Regardless of how familiar you are with credit cards, there are always things you can do to improve your spending habits (and give your credit score a boost along the way). Here are some of our tips for responsible credit card use.
Automatic Monthly Payments
If your budget allows, a great option is to set up automatic monthly payments. You can usually do this online or over the phone, and all it means is that your money will automatically be transferred from your debit account into your credit account when the bill is due.
If your credit card bills tend to be consistent and your biggest worry is simply forgetting to pay your bill in full and on time, this can be a great option for you. However, if your monthly bill varies drastically from statement to statement (or you’re self-employed/are never sure exactly how much money you’ll have in your account at any given time), it’s probably best to pay your bills manually – either in one lump sum when you have the money or in manageable chunks throughout the month.
Set Up Reminders
To make it easier to remember, you can sign up for email or text reminders from your bank. Another good option is to set up calendar alerts in your phone that remind you to pay (this is especially convenient if you have to break your payments up over the course of the month).
E-Banking is a Must
Everyone should use e-banking to make bill payments easier and far more convenient. While paper bills have their positives, the freedom of being able to log in and check your statement at any point during the billing cycle is a big plus. Online banking helps you prioritize your payments (and also lets you make said payments from your computer/smart phone/tablet etc). E-banking also means you can check to see how much credit is available to you at any given time and lets you view old statements with the click of a button. Even if your debit and credit accounts are not housed at the same financial institution, you can use e-banking to pay all of your bills.
Pay Your Bill in Full
This is standard across the board but do your absolute best to pay your balance off in full by the due date every month. It not only shows your bank that you’re financially responsible (so your credit score stays high) but it prevents your from falling into debt. In addition to checking your statement every month, you should read through each and every charge to make sure there are no errors or fraudulent purchases. Banks usually give you 30 days to dispute any charges on your statement, and as long as you do your due diligence, you will not be held accountable.

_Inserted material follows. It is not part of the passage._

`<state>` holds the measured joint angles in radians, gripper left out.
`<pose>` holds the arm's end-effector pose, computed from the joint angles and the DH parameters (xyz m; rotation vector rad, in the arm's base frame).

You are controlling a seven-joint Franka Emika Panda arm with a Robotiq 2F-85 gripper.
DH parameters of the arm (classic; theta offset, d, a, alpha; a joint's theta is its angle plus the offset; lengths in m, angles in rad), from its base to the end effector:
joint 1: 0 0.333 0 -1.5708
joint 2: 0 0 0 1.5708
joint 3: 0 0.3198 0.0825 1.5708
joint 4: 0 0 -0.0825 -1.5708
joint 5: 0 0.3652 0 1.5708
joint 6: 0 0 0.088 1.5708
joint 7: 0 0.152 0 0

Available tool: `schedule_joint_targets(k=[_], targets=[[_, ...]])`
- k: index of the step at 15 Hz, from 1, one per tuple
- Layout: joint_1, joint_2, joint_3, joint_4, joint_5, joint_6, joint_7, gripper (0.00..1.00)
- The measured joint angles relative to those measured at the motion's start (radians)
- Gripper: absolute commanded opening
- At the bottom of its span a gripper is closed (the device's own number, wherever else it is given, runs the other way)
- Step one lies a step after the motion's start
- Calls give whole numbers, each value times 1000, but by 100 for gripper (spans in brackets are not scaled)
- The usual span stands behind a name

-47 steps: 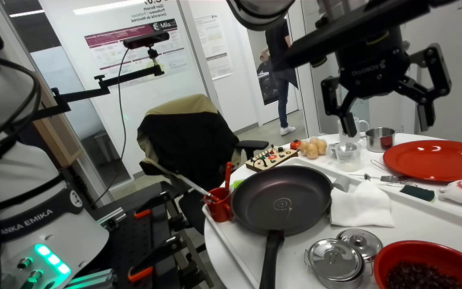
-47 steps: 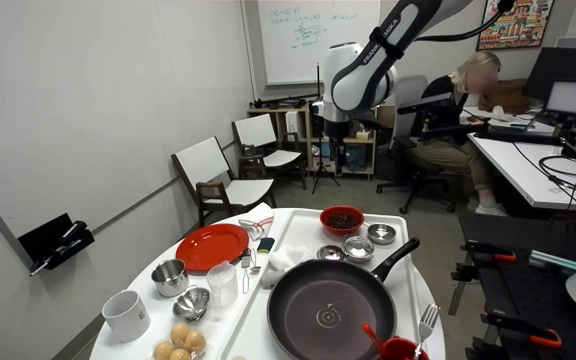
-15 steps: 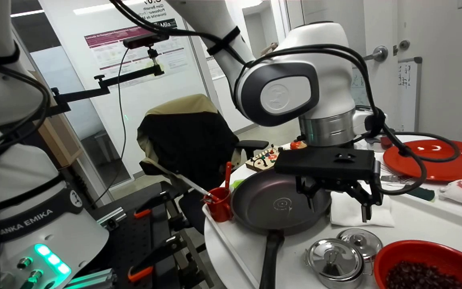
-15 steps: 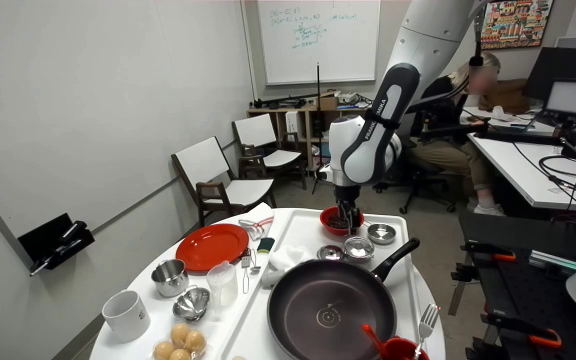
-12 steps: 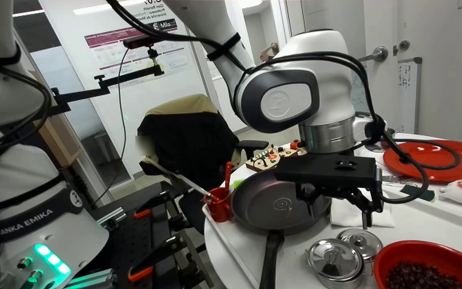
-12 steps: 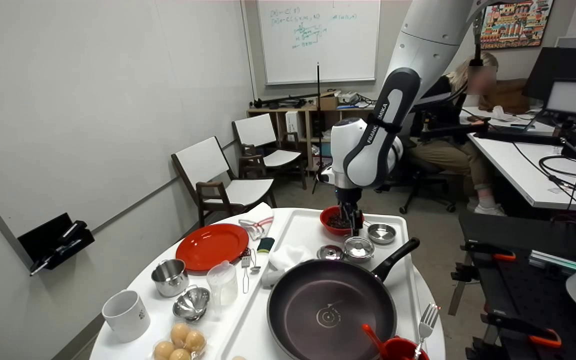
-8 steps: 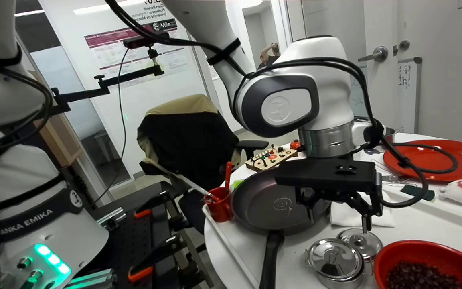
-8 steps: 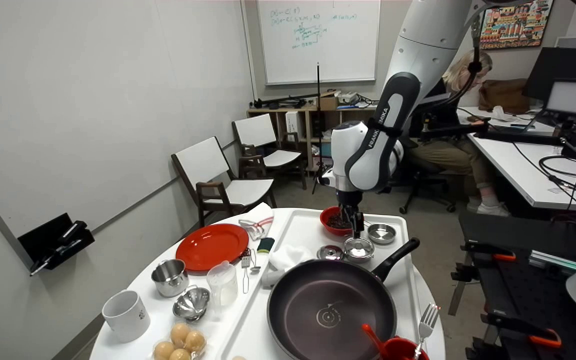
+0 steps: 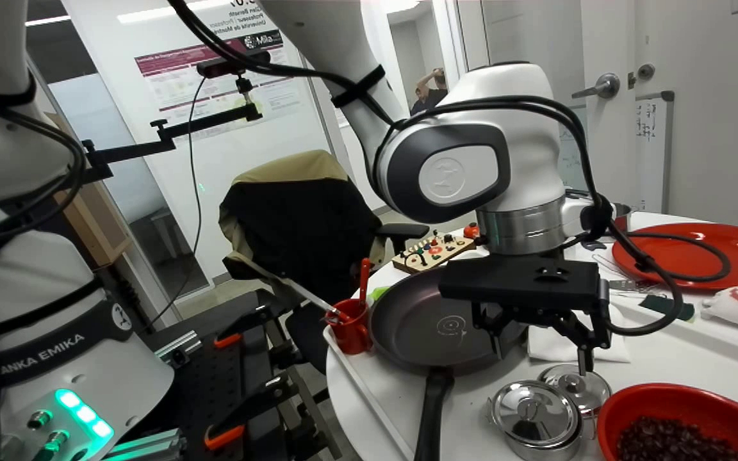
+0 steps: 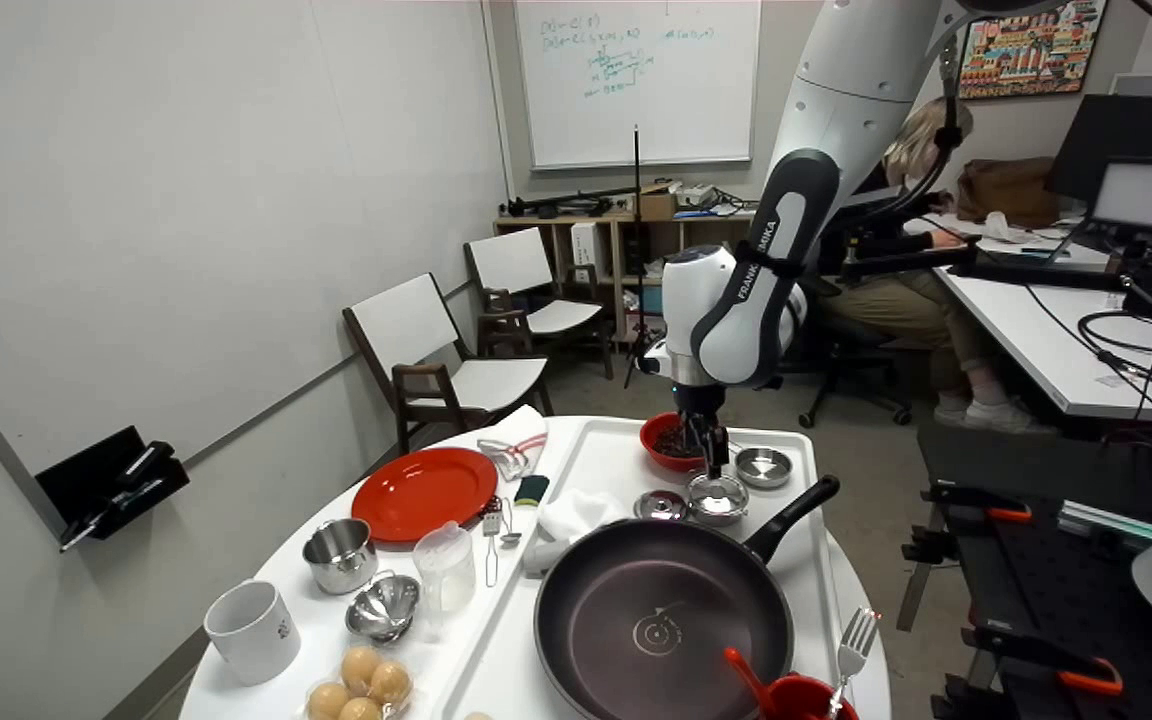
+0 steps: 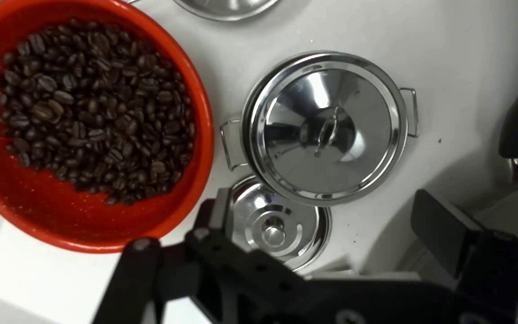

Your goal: Put the lid on the silver pot

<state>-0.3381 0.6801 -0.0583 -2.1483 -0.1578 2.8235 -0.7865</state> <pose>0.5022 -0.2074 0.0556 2.9562 0.8390 -0.0813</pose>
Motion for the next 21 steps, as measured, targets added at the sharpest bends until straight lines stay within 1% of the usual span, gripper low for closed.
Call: schedule_joint_targets(k=[11, 18, 21], targets=[[-2, 0, 3, 3, 0, -2, 0, 100], [-34, 27, 55, 35, 0, 19, -4, 100], [-39, 70, 57, 64, 0, 42, -4, 100]])
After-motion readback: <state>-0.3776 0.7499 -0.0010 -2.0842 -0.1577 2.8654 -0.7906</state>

Don’t Exceed 2/3rds of Your Limit
If you can, do your best to stay within 30% of your credit limit. This definitely isn’t convenient or even possible for everyone (especially if you have a low credit limit), so at the very least do not surpass 70% of your total credit limit. You want to be able to show creditors that while you use credit, you don’t rely on it (and you also want to make sure you have funds available in case of emergency.)
Think Before You Buy
Credit cards enable impulsive purchasing because 1) the money is there and easily accessible and 2) you don’t have to pay it back right away, giving the buyer the illusion that they’re spending responsibly. Giving into impulsive shopping is the surest way to wind up over your head and in debt. Seriously think before making a purchase, and try to save your credit card for the purchases it’s really necessary for. The more you can get into the habit of using debit and cash (money that is yours rather than borrowed) the better.
Don’t Cancel the Cards You Don’t Use
While you might think it’ll make your credit score look better, cancelling and closing the accounts of credit cards you no longer use actually negatively affects your record. That doesn’t mean you have to keep using the cards; just put them away in a drawer somewhere and make at least one purchase a year to keep the account active. You can also use it to pay small consistent monthly charges (for instance, your netflix bill or the yearly fee for an amazon prime account).
Remember that while your credit card has many perks and conveniences, it’s still borrowed money. As long as you act responsibly and don’t spend more than you can actually afford to pay back, you’re on the right track to financial security.